In the following you will play around with querying and returning data from first a SQLite, and then a Mongo database. For simplicity the exercises are designed such that you complete each one twice, first using a SQLite database system and then using a Mongo database system. Both databases store the same information, which should reflect in your answers.
With each answer given, please provide both your queries (and code) and the returned data (data shortened if very long!). The exercises are meant to familiarize you with the query languages, so you should only use Python functionality in places where the languages come up short – i.e. solving the problems in single queries is better solving them in many (even though this may not always be an option). Comments and thoughts on differences in using the two systems are encouraged. You may structure your answers in whichever way you find most readable.
For SQLite: Establish connection to this database in Python (use the sqlite3 module). Document the connection by making some simple queries.
For Mongo: To get started, clone this repository into your working directory. Start a running instance of MongoDB* (on command-line: mongod), then run the .sh file in a terminal. This should create a live Mongo database named ‘Northwind’ that you can connect to in Python.
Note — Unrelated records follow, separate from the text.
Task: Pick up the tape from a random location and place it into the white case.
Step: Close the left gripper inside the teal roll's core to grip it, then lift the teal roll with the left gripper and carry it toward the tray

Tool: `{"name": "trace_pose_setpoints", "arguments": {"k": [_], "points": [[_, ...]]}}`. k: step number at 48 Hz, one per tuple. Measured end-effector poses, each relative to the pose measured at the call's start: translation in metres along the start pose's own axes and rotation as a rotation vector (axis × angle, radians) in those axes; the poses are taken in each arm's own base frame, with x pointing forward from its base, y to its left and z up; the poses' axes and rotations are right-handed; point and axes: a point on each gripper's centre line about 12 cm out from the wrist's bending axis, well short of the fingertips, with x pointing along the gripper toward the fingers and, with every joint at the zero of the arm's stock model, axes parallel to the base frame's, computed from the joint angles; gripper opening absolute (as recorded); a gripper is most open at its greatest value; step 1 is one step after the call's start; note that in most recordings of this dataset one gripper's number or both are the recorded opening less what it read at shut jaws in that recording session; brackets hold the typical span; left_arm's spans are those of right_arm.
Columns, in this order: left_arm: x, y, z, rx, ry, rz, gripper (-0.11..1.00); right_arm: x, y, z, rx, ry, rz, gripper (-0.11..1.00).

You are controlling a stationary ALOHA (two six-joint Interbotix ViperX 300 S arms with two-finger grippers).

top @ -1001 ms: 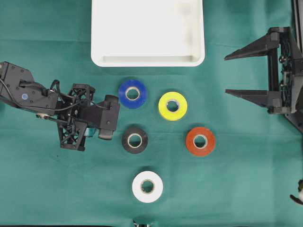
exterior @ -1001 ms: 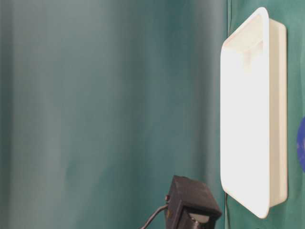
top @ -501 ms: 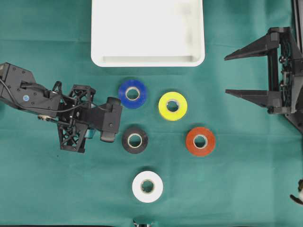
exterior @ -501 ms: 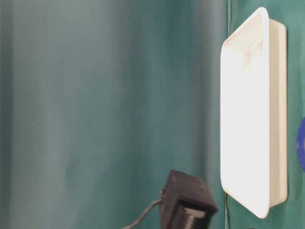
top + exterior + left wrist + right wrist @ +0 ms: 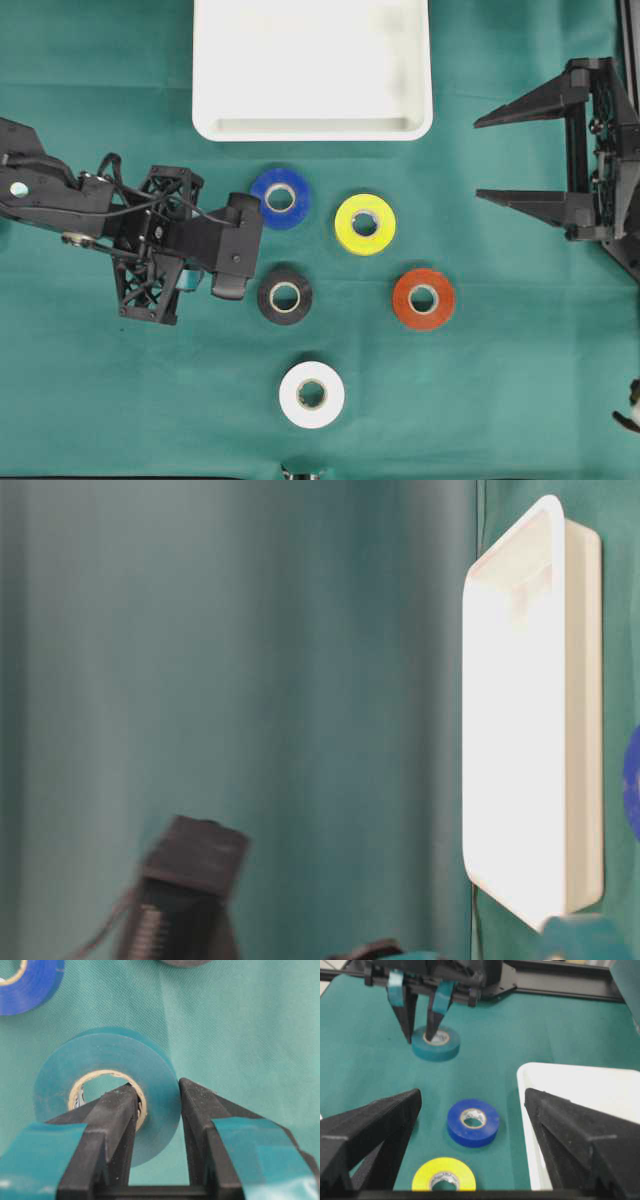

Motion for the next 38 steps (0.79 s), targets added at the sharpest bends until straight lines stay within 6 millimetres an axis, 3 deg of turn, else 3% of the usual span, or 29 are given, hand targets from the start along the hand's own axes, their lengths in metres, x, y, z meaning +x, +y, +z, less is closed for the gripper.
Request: {"name": "trace_pose_setpoints", "arguments": {"k": [14, 38], "points": [[-0.035, -0.001, 0.019, 0.003, -0.011, -0.001, 0.21, 0.0, 0.0, 0.0, 0.0, 0.001, -0.002, 0.92], [-0.131, -0.003, 0.048, 0.009, -0.087, -0.002, 0.21, 0.0, 0.0, 0.0, 0.0, 0.002, 0.0, 0.92]]}}
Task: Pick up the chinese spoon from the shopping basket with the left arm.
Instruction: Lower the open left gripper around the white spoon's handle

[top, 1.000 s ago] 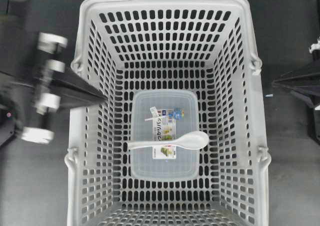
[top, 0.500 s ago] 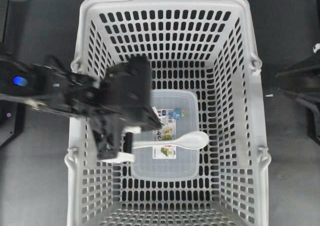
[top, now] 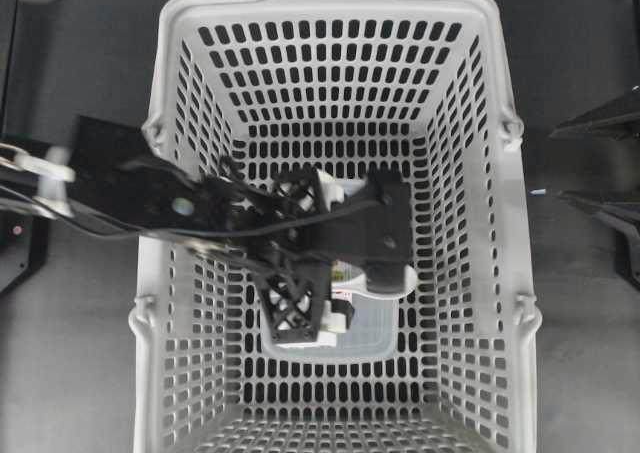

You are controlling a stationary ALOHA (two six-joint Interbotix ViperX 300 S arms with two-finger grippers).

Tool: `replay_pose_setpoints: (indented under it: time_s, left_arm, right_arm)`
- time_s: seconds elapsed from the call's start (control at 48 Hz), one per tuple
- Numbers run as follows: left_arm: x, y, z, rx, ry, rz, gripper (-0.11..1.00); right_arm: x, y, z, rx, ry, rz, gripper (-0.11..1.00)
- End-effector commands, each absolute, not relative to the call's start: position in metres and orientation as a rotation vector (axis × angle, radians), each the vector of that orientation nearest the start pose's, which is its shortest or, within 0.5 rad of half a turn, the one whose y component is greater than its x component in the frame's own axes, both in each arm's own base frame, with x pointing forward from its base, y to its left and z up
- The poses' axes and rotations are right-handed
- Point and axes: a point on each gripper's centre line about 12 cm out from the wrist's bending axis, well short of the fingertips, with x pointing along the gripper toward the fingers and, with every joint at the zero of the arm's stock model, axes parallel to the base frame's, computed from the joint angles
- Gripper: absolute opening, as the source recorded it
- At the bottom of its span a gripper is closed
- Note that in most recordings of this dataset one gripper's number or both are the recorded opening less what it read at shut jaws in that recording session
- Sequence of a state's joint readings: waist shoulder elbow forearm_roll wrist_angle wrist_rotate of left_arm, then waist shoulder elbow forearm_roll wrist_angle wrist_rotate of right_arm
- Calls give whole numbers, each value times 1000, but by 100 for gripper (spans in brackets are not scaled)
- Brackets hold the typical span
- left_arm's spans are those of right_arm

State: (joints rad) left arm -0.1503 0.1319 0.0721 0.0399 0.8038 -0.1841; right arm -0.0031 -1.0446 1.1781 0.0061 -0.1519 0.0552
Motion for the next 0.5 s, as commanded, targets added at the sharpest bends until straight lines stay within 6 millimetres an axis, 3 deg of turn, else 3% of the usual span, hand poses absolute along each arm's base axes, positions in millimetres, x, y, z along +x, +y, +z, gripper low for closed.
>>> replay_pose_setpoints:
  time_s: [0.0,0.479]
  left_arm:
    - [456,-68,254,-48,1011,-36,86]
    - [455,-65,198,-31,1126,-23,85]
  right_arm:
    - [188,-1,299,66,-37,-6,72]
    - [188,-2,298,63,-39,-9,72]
Document the connection by making some simple queries.
*Make sure you have MongoDB installed.
The customer with customerID ALFKI has made a number of orders containing some products. Query for, and return, all orders made by ALFKI and the products they contain.
Get all orders (with products) made by ALFKI that contain at least 2 product types.
Determine how many and who ordered “Uncle Bob’s Organic Dried Pears” (productID 7).
How many different and which products have been ordered by customers who have also ordered “Uncle Bob’s Organic Dried Pears”?